Defining the problem:
- mission: estimating the mean of multinomial random variable $z$ taking values in ${1,…,k}$
- parameterize the multinomial with $\phi_j=p(z=j)$
No laplace smoothing: \(\phi_j = \frac{\sum_{i=1}^n 1\{z^{(i)}=j\}}{n}\) With laplace smoothing: \(\phi_j = \frac{1+\sum_{i=1}^n 1\{z^{(i)}=j\}}{k+n}\)
Event Models for Text Classification
A different model, called the Multinomial event model.
Part V. Kernel Moethods
Feature Maps
-
The input attributes of a problem: the “original” input value, e.g. $x$
-
The featured variables, e.g. $x^0$, $x^1$, …
-
The featured maps $\phi(x)$ \(\phi(x) = \left[ \begin{array}{l} 1 \\ x \\ ... \\ x^n \end{array} \right]\in \R^n\)
LMS (least mean squares) with features
Batch gradient descent update rule: \(\theta \gets \theta + \alpha\sum_{i=1}^n (y^{(i)}-\theta^T\phi(x^{(i)}))\phi(x^{(i)})\) Stochastic gradient descent update rule: \(\theta \gets \theta + \alpha (y^{(i)}-\theta^T\phi(x^{(i)}))\phi(x^{(i)})\)
where:
- $\phi: \R^d\rightarrow \R^p$: a feature map that maps attributes $x$ (in $\R^d$) to the features $\phi(x)$ in $\R^p$.
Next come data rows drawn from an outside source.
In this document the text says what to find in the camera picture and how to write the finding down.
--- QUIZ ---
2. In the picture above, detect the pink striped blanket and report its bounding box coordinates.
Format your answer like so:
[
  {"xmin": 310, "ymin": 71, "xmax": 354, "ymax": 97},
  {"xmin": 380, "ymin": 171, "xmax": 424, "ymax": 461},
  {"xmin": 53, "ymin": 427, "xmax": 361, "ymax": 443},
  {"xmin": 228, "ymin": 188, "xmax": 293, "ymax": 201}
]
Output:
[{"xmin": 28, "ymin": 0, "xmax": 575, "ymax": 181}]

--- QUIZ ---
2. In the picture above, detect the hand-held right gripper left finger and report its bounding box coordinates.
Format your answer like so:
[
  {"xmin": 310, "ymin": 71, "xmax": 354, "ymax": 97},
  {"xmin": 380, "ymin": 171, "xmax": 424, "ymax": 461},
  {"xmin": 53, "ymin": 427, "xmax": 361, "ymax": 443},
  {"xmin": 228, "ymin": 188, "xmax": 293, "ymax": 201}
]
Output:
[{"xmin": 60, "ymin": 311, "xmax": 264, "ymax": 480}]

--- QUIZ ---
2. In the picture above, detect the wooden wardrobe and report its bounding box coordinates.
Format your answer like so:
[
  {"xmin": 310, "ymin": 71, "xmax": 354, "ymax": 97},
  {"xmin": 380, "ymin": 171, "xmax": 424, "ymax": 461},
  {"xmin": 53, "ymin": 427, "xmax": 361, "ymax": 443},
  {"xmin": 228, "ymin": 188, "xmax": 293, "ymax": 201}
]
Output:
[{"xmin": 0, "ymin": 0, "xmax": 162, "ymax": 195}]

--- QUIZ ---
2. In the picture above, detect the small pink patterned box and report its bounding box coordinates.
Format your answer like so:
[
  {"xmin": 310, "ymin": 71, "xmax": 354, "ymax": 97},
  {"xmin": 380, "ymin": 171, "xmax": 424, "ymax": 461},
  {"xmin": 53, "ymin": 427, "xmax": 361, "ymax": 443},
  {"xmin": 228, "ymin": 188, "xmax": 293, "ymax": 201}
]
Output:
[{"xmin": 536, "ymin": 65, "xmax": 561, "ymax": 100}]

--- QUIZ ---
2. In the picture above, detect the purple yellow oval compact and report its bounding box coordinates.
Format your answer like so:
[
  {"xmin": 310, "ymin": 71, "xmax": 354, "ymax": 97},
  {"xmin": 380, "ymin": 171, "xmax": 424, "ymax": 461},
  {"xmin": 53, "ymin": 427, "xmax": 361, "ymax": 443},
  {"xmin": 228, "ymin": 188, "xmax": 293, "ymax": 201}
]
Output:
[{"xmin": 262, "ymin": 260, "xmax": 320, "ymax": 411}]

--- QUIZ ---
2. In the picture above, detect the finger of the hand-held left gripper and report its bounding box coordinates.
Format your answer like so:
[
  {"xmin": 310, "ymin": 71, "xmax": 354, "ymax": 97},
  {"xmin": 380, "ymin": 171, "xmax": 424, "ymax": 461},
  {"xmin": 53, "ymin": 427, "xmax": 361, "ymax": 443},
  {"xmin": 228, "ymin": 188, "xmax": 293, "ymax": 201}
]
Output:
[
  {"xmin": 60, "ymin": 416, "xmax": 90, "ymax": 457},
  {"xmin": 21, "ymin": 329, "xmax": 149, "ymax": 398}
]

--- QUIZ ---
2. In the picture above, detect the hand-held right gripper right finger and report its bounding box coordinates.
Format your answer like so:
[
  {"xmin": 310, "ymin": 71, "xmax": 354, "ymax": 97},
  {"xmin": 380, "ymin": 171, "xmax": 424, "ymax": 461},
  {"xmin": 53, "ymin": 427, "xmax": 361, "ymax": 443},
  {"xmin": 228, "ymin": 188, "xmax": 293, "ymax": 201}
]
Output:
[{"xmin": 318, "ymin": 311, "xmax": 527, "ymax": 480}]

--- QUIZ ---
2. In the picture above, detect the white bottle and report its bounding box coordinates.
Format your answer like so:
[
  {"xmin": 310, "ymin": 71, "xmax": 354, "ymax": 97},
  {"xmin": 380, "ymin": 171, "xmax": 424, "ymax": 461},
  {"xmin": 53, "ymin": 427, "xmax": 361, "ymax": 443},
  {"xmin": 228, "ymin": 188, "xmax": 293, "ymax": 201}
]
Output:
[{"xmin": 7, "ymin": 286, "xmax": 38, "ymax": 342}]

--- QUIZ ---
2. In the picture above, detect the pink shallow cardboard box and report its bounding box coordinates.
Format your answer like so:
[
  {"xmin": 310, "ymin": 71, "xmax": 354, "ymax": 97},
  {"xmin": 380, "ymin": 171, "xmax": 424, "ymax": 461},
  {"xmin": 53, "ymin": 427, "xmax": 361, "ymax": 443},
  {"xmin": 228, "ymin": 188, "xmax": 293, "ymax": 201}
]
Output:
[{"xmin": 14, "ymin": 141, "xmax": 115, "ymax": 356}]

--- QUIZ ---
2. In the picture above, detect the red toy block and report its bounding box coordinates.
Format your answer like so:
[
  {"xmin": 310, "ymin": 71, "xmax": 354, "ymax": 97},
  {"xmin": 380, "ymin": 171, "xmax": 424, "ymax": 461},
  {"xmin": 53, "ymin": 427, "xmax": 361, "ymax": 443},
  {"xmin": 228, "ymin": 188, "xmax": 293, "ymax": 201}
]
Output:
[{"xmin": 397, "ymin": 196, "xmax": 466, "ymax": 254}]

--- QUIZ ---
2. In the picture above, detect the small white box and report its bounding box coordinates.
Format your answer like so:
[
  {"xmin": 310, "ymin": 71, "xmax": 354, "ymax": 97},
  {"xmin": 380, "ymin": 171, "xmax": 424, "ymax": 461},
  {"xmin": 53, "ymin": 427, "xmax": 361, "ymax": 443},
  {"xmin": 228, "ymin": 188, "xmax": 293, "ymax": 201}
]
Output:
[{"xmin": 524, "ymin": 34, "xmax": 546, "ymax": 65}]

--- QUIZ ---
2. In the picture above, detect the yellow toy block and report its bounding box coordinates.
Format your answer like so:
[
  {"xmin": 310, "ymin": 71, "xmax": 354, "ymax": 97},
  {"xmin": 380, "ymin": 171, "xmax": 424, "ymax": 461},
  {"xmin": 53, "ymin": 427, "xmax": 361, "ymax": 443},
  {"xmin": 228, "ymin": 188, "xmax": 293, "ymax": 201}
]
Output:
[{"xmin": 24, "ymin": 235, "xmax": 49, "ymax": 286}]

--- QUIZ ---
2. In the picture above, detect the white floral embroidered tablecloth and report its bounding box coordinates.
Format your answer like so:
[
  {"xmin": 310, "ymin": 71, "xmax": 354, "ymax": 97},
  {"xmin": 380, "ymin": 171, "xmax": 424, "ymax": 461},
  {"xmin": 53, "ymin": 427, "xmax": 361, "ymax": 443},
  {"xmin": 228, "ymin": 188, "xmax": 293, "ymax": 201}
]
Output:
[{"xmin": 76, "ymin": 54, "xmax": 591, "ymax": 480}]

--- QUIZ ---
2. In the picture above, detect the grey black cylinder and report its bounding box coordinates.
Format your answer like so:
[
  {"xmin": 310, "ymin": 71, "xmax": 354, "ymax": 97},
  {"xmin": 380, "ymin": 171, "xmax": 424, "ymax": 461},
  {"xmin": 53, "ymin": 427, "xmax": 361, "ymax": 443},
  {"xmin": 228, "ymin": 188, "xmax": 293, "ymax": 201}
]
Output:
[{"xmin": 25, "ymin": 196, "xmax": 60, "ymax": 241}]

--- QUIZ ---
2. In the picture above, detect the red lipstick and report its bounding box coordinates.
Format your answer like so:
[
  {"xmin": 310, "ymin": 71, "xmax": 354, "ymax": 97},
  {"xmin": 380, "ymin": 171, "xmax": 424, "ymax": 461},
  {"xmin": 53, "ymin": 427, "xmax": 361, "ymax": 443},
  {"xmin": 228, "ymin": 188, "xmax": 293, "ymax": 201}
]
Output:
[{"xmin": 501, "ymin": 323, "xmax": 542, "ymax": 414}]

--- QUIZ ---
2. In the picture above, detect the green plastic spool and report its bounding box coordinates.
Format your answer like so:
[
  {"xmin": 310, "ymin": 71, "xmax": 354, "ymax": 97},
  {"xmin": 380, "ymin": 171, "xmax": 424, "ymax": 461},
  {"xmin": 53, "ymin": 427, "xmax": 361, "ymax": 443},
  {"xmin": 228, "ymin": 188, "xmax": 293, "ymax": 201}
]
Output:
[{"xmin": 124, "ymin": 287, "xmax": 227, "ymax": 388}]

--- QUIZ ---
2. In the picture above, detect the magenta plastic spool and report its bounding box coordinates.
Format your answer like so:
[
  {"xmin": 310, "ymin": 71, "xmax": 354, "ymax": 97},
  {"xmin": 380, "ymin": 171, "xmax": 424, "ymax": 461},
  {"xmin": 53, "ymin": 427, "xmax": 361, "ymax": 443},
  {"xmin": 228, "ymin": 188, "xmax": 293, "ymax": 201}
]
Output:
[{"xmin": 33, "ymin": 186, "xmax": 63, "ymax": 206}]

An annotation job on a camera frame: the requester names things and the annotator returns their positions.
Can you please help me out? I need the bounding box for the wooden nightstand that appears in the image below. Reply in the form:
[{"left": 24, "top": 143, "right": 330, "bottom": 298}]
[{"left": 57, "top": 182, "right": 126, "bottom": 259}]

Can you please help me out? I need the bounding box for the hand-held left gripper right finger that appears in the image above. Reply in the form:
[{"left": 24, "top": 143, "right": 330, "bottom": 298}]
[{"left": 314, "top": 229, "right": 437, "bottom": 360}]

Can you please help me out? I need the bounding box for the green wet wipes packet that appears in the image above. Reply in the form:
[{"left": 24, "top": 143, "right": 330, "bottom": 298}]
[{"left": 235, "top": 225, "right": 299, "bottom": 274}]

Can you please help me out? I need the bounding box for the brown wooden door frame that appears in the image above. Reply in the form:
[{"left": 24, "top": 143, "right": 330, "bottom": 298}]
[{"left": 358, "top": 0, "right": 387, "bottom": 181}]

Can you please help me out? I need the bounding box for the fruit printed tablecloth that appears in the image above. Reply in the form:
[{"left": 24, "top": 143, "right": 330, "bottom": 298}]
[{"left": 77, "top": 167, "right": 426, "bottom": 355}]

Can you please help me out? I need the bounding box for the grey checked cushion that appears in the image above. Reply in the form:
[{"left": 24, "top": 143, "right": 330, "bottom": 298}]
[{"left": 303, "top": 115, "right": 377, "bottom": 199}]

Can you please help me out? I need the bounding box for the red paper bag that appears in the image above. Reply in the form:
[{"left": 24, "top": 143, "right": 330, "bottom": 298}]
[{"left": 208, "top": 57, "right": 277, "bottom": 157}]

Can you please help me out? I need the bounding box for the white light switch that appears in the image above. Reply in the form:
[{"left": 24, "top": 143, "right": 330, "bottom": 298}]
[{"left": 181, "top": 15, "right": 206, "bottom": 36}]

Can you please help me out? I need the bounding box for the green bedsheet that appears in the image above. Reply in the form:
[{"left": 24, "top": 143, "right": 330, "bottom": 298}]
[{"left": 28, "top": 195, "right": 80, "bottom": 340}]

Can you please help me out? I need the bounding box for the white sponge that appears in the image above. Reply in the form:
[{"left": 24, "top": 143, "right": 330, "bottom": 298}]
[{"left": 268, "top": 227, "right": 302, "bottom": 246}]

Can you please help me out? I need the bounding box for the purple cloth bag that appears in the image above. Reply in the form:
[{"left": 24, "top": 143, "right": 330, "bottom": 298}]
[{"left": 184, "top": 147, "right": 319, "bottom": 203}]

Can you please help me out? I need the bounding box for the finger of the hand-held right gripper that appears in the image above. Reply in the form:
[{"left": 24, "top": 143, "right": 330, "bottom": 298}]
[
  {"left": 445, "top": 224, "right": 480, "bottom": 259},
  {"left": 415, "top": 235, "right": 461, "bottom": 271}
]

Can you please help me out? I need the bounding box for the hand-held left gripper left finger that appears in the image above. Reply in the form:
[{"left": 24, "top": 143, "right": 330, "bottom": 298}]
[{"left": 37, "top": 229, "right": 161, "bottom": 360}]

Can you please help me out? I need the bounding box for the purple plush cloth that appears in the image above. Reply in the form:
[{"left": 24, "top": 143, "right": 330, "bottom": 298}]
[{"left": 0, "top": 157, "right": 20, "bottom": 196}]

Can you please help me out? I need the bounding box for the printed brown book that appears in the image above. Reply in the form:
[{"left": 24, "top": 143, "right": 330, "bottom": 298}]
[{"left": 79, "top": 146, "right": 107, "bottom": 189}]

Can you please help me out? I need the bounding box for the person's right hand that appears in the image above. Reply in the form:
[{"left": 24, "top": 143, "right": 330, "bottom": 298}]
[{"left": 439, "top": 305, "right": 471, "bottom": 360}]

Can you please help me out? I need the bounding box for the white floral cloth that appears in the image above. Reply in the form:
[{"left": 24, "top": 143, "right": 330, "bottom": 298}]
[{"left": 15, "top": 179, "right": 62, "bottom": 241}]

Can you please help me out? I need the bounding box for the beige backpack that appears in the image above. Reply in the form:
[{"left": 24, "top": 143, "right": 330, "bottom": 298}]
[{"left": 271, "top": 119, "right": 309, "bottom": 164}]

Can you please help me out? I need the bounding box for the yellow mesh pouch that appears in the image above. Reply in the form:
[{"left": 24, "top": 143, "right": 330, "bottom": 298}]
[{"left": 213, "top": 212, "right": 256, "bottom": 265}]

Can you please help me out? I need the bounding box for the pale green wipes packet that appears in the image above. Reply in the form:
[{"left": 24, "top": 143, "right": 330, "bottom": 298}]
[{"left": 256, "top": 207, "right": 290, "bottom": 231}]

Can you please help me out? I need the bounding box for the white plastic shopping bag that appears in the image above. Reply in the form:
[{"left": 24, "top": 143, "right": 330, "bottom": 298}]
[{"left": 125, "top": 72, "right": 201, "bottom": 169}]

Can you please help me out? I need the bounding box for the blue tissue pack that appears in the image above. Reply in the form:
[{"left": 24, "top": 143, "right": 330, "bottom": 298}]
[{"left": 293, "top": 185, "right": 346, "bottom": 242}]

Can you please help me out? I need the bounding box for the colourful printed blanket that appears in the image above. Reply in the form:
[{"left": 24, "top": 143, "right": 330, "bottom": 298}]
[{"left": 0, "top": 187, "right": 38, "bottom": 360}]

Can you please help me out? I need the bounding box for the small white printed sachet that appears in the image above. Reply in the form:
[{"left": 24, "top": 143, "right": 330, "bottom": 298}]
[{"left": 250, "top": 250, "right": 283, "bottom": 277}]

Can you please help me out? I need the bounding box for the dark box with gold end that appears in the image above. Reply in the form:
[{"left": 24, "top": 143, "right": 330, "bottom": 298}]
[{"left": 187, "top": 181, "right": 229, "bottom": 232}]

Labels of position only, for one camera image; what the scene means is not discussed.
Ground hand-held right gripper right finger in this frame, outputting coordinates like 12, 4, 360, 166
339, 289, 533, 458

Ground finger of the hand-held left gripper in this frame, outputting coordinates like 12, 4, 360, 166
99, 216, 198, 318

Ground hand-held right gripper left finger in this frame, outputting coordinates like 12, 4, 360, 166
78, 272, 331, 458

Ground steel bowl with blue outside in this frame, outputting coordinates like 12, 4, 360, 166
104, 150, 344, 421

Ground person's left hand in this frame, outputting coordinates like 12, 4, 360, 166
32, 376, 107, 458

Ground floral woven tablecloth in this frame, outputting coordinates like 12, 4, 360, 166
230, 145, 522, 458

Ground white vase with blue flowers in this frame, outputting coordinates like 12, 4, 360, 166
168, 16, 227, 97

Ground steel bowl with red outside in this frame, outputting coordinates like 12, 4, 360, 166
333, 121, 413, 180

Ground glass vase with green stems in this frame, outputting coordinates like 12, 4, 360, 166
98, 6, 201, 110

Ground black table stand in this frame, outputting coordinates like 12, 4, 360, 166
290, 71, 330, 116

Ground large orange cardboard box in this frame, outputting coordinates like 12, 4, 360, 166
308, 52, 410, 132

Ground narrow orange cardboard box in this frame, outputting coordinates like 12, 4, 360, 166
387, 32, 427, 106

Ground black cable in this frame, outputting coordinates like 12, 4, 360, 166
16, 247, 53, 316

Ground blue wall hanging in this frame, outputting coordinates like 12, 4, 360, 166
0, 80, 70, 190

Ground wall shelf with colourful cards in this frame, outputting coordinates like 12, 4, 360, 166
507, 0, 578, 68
- $\theta$: a vector in $\R^p$
- $\alpha$: learning rate
- goal: fit to the function $\theta^T\phi(x)$
LMS with the kernel trick
The gradient descent update, whether it is batch or stochastic becomes computationally expensive when the features $\phi(x)$ is high-dimensional.